- WORK ITEM: The answer must restate the records below word for word.

[Start of section]

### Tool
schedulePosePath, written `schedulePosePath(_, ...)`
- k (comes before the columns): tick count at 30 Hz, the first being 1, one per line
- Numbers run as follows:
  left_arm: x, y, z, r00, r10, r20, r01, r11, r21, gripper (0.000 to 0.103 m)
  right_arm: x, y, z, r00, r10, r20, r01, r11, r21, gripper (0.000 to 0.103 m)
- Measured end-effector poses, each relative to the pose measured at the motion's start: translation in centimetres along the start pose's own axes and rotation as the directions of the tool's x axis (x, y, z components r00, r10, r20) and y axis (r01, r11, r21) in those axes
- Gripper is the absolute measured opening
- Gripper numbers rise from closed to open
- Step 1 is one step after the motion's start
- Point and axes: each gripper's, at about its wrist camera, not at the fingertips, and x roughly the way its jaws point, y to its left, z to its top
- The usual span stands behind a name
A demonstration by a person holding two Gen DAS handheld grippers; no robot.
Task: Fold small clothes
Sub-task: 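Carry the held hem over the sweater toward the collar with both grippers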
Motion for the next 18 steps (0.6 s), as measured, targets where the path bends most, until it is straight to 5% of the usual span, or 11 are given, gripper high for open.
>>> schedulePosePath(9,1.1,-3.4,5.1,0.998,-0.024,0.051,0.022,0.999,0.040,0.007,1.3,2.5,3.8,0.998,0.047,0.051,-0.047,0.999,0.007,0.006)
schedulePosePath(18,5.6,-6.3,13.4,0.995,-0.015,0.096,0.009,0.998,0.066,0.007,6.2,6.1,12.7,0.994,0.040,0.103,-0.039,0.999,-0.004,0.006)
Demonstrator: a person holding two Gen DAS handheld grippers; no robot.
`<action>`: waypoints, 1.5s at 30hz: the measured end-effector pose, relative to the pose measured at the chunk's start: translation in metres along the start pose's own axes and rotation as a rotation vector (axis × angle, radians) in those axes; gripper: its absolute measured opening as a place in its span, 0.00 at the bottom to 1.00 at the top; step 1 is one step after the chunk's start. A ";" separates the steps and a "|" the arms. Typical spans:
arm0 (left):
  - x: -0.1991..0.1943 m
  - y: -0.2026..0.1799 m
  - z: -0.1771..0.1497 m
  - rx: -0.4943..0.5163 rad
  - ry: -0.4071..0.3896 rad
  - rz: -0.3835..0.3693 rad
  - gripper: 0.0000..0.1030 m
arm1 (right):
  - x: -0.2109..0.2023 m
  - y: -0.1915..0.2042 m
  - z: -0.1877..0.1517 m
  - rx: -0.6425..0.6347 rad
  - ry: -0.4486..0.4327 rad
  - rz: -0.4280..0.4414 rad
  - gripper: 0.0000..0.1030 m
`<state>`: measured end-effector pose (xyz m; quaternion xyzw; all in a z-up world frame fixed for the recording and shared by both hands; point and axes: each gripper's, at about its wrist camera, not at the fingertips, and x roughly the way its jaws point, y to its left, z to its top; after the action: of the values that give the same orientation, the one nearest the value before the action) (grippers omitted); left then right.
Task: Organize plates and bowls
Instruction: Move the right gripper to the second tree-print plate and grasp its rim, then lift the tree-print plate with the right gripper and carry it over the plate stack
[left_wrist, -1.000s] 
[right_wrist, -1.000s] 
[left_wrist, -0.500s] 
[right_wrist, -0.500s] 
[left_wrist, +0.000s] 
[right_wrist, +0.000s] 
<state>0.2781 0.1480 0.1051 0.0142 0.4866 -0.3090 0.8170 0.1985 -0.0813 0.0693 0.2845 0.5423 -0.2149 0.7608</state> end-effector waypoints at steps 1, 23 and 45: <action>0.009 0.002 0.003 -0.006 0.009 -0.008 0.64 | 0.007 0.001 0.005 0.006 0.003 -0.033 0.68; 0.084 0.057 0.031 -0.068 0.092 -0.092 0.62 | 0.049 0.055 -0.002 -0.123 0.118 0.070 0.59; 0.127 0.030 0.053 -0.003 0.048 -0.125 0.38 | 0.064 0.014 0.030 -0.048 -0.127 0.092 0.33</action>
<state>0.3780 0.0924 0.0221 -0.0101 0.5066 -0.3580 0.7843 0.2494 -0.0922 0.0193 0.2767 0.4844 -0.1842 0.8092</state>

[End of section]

- SOLUTION TO THIS TASK:
### Tool
schedulePosePath, written `schedulePosePath(_, ...)`
- k (comes before the columns): tick count at 30 Hz, the first being 1, one per line
- Numbers run as follows:
  left_arm: x, y, z, r00, r10, r20, r01, r11, r21, gripper (0.000 to 0.103 m)
  right_arm: x, y, z, r00, r10, r20, r01, r11, r21, gripper (0.000 to 0.103 m)
- Measured end-effector poses, each relative to the pose measured at the motion's start: translation in centimetres along the start pose's own axes and rotation as the directions of the tool's x axis (x, y, z components r00, r10, r20) and y axis (r01, r11, r21) in those axes
- Gripper is the absolute measured opening
- Gripper numbers rise from closed to open
- Step 1 is one step after the motion's start
- Point and axes: each gripper's, at about its wrist camera, not at the fingertips, and x roughly the way its jaws point, y to its left, z to its top
- The usual span stands behind a name
A demonstration by a person holding two Gen DAS handheld grippers; no robot.
Task: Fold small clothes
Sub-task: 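Carry the held hem over the sweater toward the collar with both grippers
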Motion for the next 18 steps (0.6 s), as measured, targets where the path bends most, until it is straight to 5% of the usual span, or 11 are given, gripper high for open.
>>> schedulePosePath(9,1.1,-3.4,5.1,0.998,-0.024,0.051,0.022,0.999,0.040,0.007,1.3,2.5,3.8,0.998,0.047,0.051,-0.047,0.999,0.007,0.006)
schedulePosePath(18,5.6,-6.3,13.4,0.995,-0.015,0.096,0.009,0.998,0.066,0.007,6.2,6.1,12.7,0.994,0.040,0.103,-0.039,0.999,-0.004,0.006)
Demonstrator: a person holding two Gen DAS handheld grippers; no robot.
`<action>`: waypoints, 1.5s at 30hz: the measured end-effector pose, relative to the pose measured at the chunk's start: translation in metres along the start pose's own axes and rotation as a rotation vector (axis × angle, radians) in those axes; gripper: its absolute measured opening as a place in its span, 0.00 at the bottom to 1.00 at the top; step 1 is one step after the chunk's start. A ";" separates the steps and a "|" the arms. Typical spans:
arm0 (left):
  - x: -0.1991..0.1943 m
  - y: -0.2026..0.1799 m
  - z: -0.1771..0.1497 m
  - rx: -0.4943..0.5163 rad
  - ry: -0.4071..0.3896 rad
  - rz: -0.3835..0.3693 rad
  - gripper: 0.0000..0.1030 m
arm1 (right):
  - x: -0.2109..0.2023 m
  - y: -0.1915..0.2042 m
  - z: -0.1877..0.1517 m
  - rx: -0.6425..0.6347 rad
  - ry: -0.4486..0.4327 rad
  - rz: -0.4280..0.4414 rad
  - gripper: 0.0000..0.1030 m
`<state>`: measured end-effector pose (xyz m; quaternion xyzw; all in a z-up world frame fixed for the recording and shared by both hands; point and axes: each gripper's, at about its wrist camera, not at the fingertips, and x roughly the way its jaws point, y to its left, z to its top; after the action: of the values that give the same orientation, the one nearest the value before the action) (grippers omitted); left then right.
Task: Organize plates and bowls
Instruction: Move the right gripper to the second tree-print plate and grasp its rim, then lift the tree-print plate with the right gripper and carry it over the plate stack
[left_wrist, -1.000s] 
[right_wrist, -1.000s] 
[left_wrist, -0.500s] 
[right_wrist, -0.500s] 
[left_wrist, +0.000s] 
[right_wrist, +0.000s] 
<state>0.2781 0.1480 0.1051 0.0142 0.4866 -0.3090 0.8170 0.1985 -0.0813 0.0693 0.2845 0.5423 -0.2149 0.7608</state> end-effector waypoints at steps 1, 23 and 45: <action>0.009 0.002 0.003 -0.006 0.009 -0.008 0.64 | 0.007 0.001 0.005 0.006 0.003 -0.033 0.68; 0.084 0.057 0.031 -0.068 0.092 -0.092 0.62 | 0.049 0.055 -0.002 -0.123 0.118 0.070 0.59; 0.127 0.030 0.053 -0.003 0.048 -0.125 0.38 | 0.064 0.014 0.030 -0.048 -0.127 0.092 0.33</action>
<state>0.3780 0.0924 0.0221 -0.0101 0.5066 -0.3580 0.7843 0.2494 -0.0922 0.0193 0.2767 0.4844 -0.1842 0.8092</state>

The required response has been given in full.